We thought about geysers as we sent in our response cards and booked our airplane tickets. We thought about bison as we secured vacation days, allotting half a week before the wedding to visiting national parks. A big, dark sky and stars and mountains. Open space and bright fall air. We reserved a room at Yellowstone’s Old Faithful Inn and counted down the days.

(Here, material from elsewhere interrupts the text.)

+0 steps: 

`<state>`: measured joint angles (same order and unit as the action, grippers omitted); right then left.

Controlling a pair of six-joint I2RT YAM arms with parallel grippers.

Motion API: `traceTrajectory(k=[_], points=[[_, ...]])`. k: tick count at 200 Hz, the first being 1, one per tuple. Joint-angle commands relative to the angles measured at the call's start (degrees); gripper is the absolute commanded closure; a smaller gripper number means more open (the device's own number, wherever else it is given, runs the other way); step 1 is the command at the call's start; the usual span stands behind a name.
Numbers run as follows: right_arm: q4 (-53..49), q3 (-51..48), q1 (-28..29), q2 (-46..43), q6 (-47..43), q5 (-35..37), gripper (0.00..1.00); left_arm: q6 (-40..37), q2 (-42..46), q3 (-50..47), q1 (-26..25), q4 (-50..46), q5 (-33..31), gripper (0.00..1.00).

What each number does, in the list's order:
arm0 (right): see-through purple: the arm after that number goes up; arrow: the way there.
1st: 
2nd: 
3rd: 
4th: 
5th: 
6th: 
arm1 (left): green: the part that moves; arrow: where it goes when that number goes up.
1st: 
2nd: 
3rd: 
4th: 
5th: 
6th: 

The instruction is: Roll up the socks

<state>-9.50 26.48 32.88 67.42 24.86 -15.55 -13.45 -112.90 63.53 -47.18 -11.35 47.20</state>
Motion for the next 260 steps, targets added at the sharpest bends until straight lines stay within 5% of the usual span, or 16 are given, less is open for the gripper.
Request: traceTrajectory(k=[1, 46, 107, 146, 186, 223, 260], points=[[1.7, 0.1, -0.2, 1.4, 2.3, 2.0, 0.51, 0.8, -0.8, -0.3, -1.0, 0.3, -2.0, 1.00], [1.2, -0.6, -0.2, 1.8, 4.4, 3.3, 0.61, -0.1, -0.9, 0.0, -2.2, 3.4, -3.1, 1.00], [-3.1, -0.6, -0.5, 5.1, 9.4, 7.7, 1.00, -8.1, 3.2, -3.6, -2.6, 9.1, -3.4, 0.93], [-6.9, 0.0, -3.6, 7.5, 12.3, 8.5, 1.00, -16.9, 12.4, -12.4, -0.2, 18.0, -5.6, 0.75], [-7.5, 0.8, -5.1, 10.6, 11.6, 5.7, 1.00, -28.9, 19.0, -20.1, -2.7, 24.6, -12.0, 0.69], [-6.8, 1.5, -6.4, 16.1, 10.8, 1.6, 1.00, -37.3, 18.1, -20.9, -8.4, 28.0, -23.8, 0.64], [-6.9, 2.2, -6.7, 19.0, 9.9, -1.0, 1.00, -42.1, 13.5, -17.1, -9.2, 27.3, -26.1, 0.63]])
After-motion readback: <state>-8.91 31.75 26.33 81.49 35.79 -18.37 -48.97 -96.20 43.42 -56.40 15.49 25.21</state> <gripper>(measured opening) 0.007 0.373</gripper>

But soon something started churning in the air and on the news, which first we watched nonchalantly, then with growing trepidation. Congress was at odds about healthcare and funding, and its inability to reach a resolution threatened to shut down the government. We laughed at the timing and brushed it off as an empty threat. These things get resolved, we remembered—the government, after all, is precious. But as October tiptoed closer and Congress continued to disagree, we eyed our calendars and refreshed websites, which only promised that in the event of an actual shutdown the gates of all national parks would close to visitors completely. Yellowstone’s elk would roam uninterrupted and its geysers erupt for no one, as once they had done for centuries, as if they were not spectacular.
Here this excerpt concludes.